Known as The Bloggess online, Jenny Lawson writes intimately and hilariously about mental illness, anxiety, unusual families, and her love of ethically-taxidermied animals in costume. (Seriously, her first book has a mouse dressed as Hamlet on the cover; the second has a rather terrifyingly happy raccoon.) A friend sent me the first one in the aftermath of our son's admittance to rehab and never has laughter been more welcome. I recommend her blog as well as her books--look for the post about the dead duckling that showed up on her bedside table without warning, and Lawson's subsequent attempts to dress it as Marie Antoinette.

LADY MIDNIGHT/Cassandra Clare
The first in The Dark Artifices series, part of Clare's Shadowhunter world. Considering that my favorites in that world are The Infernal Devices, set in Victorian London, I didn't expect to love this contemporary, LA-set addition. But Emma Carstairs is an amazing heroine and I heart Julian Blackthorne.

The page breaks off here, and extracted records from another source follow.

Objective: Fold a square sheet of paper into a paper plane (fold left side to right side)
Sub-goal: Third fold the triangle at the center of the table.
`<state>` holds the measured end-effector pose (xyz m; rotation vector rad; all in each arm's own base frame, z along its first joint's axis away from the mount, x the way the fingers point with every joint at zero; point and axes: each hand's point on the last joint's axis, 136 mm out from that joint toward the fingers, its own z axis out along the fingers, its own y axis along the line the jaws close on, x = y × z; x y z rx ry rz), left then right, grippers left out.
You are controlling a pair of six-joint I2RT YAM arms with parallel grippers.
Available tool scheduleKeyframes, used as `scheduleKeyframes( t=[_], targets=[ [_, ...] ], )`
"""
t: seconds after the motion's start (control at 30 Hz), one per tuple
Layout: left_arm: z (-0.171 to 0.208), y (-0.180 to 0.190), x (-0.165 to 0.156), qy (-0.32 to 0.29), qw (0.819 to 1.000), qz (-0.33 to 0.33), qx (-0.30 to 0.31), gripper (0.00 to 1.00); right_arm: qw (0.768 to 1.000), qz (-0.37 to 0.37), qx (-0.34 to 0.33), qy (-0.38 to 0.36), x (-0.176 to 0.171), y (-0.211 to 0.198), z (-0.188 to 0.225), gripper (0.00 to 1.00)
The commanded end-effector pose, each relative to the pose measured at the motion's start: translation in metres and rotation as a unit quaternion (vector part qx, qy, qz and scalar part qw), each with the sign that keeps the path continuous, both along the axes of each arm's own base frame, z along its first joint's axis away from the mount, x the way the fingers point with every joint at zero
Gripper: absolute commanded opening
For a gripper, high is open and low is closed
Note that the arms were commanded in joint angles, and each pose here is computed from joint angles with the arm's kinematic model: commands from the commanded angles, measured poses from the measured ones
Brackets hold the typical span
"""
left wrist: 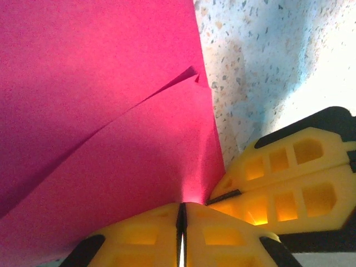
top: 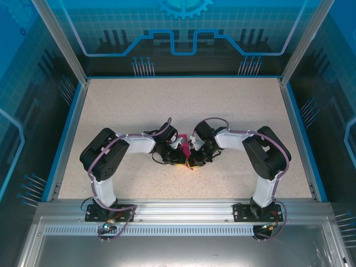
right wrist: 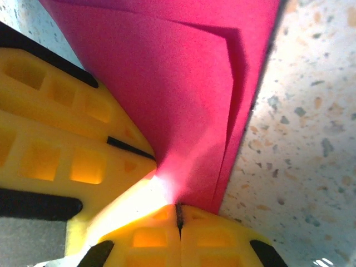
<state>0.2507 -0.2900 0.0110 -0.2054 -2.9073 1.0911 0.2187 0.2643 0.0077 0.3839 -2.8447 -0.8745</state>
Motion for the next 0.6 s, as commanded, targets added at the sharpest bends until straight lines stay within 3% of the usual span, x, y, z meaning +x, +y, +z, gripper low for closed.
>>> scheduleKeyframes(
  t=[0.0, 0.57],
  targets=[
    [-0.026, 0.042, 0.007, 0.002, 0.996, 0.025, 0.084, 0.12, 0.992, 0.002, -0.124, 0.035, -0.024, -0.047, -0.040, 0.00],
    [-0.032, 0.118, 0.025, 0.006, 0.990, 0.076, 0.121, 0.11, 0.992, 0.005, -0.122, 0.038, -0.029, -0.048, -0.038, 0.00]
  ],
)
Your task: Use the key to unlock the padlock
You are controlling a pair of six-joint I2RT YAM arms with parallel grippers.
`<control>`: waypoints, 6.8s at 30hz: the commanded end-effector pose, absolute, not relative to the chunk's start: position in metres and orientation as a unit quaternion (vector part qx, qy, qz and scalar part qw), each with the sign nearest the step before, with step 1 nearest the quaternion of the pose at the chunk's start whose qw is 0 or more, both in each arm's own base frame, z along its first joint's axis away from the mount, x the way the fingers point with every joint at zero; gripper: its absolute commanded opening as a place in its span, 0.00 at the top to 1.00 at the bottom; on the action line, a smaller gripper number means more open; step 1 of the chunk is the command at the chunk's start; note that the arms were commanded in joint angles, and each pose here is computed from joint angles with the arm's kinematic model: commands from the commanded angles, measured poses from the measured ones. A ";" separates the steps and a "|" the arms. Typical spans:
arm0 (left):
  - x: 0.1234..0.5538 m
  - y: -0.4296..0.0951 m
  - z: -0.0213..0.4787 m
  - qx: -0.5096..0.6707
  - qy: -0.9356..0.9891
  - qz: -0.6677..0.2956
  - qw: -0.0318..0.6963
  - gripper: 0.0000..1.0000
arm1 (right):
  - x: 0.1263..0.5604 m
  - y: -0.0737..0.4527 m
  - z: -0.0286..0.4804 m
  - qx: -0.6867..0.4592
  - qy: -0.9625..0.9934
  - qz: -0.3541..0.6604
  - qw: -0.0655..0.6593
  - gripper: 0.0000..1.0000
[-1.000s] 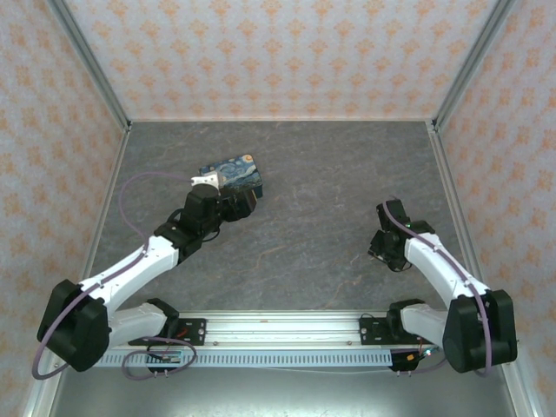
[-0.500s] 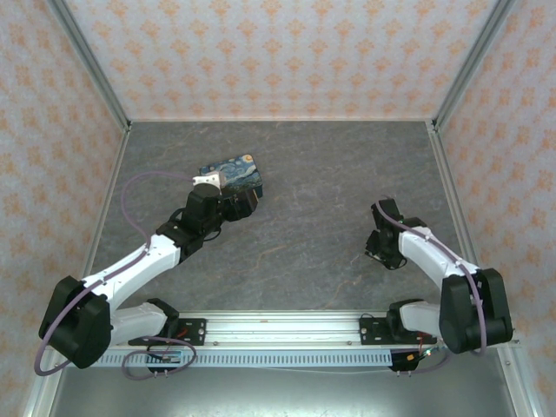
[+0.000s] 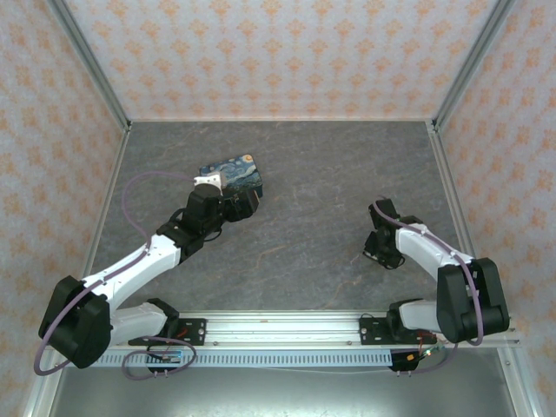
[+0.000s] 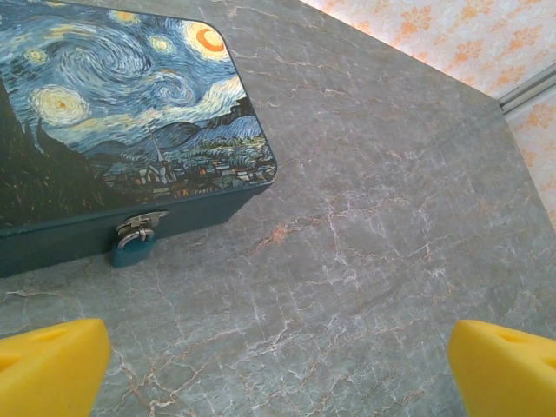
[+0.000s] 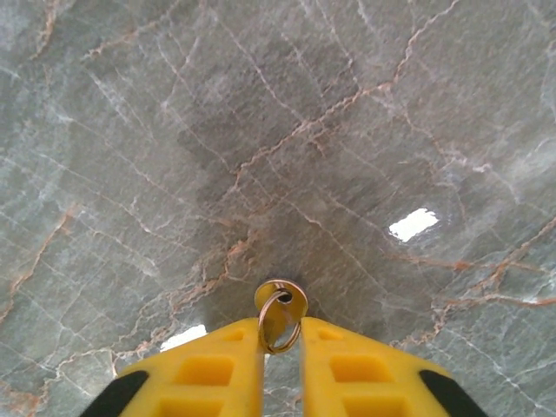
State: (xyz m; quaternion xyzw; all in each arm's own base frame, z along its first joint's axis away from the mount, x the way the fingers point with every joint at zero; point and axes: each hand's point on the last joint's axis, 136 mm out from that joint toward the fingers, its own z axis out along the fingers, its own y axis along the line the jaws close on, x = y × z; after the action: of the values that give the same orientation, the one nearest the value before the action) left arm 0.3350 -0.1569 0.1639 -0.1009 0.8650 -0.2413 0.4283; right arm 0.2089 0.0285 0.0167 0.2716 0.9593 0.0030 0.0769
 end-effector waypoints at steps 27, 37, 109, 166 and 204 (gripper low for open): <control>0.322 -0.216 0.226 -0.081 0.814 -0.414 0.398 0.06 | 0.281 0.119 0.142 0.245 0.856 0.364 0.275 1.00; 0.322 -0.237 0.242 -0.153 0.799 -0.481 0.328 0.13 | 0.279 0.146 0.179 0.157 0.852 0.419 0.271 1.00; 0.282 -0.301 0.316 0.386 0.619 -0.289 0.620 0.89 | 0.239 0.270 0.349 -0.037 0.776 0.599 0.195 1.00; 0.234 -0.287 0.260 0.622 0.622 -0.175 0.443 1.00 | 0.198 0.278 0.289 -0.626 0.568 0.313 0.432 0.71; 0.239 -0.237 0.324 0.328 0.647 -0.291 0.624 0.32 | 0.210 0.264 0.313 -0.461 0.585 0.417 0.521 1.00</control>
State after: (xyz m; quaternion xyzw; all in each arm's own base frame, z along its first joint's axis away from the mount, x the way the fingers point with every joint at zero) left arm 0.2251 -0.2462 0.2800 0.4520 0.6589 -0.2321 0.5547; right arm 0.2046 0.2606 0.2676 -0.5118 0.6285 0.3707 0.4534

It's no secret that Penman is one of my all-time favorite historical fiction writers and she does not disappoint in this novel of England's first civil war, fought in the mid-12th century between cousins King Stephen and Empress Maud. The title comes from a chronicle of the time, noting how England fell prey to destruction and death during those nineteen years. This novel ends with Maud's son being named Henry III as Stephen's successor--and then Penman launches into more books covering the tumultuous marriage and family of Henry and Eleanor of Aquitaine.

Harris's novel GENTLEMAN AND PLAYERS is one of my favorite boarding-school set mysteries of all time, and Latin master Roy Straitley is a brilliant character. After surviving the attacks against the school in the fall semester (from GandP), Straitley is not convinced the new Headmaster--a former student--has the school's best interests at heart. As the two of them clash, Straitley must return to a tragic event in the school's past and consider it from a new angle.

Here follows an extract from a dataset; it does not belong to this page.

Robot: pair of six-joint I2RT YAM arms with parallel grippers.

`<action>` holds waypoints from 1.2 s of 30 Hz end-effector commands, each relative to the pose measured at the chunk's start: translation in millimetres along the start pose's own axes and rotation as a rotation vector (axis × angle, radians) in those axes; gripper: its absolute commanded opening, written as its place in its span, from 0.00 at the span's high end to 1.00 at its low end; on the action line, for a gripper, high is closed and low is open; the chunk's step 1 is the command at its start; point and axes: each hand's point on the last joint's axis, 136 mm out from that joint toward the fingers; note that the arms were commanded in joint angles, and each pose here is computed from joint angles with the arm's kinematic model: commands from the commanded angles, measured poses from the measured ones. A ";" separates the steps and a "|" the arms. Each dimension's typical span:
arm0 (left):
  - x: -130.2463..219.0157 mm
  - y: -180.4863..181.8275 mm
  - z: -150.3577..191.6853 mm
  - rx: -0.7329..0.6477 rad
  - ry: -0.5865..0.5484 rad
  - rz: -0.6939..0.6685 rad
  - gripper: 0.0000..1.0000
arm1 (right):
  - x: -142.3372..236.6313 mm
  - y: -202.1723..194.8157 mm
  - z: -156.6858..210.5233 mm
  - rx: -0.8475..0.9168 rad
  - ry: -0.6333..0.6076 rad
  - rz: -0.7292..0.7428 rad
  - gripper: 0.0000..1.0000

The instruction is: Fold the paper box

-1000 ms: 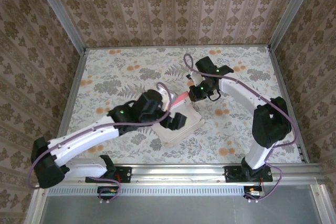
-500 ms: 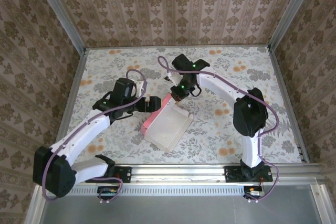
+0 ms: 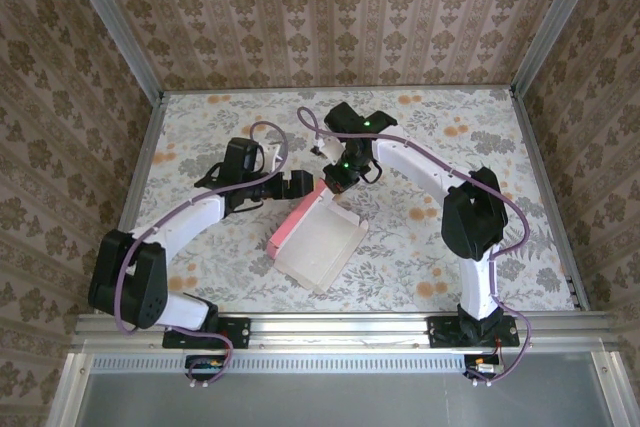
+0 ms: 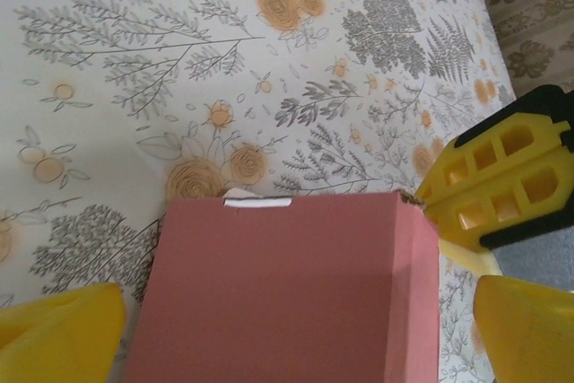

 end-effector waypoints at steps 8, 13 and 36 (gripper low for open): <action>-18.1 -2.4 -25.1 -0.023 -0.081 0.082 0.00 | -5.6 9.6 2.4 0.009 0.034 -0.048 0.97; -30.7 -1.0 -24.4 -0.014 -0.071 0.113 0.00 | -4.6 10.4 1.8 0.004 0.032 -0.052 0.97; -43.0 16.5 -17.9 -0.019 -0.070 0.106 0.00 | -3.7 20.4 -2.8 -0.021 0.032 -0.099 0.91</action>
Point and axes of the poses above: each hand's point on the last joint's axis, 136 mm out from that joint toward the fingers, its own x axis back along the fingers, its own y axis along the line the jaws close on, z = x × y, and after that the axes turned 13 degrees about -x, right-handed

I would--and, I think, have--read anything Bryson writes, but I have a soft spot for NOTES FROM A SMALL ISLAND. In LITTLE DRIBBLING, Bryson once more travels his sometimes-home country of England to examine how both it and he have changed over the years. From the very first paragraphs, in which Bryson is hit on the head by a descending parking barrier, I laughed and loved the whole way through.

These books by new novelist, Ware, are brilliant additions to the field of stand-alone psychological thrillers. Atmospheric, claustrophobic settings (an isolated cabin in winter and a luxury yacht, respectively) add to the unsettling sense of peril that stalk the main character. From the time I was little and started reading Agatha Christie, I have loved closed-setting mysteries and I will read everything Ware releases from now on.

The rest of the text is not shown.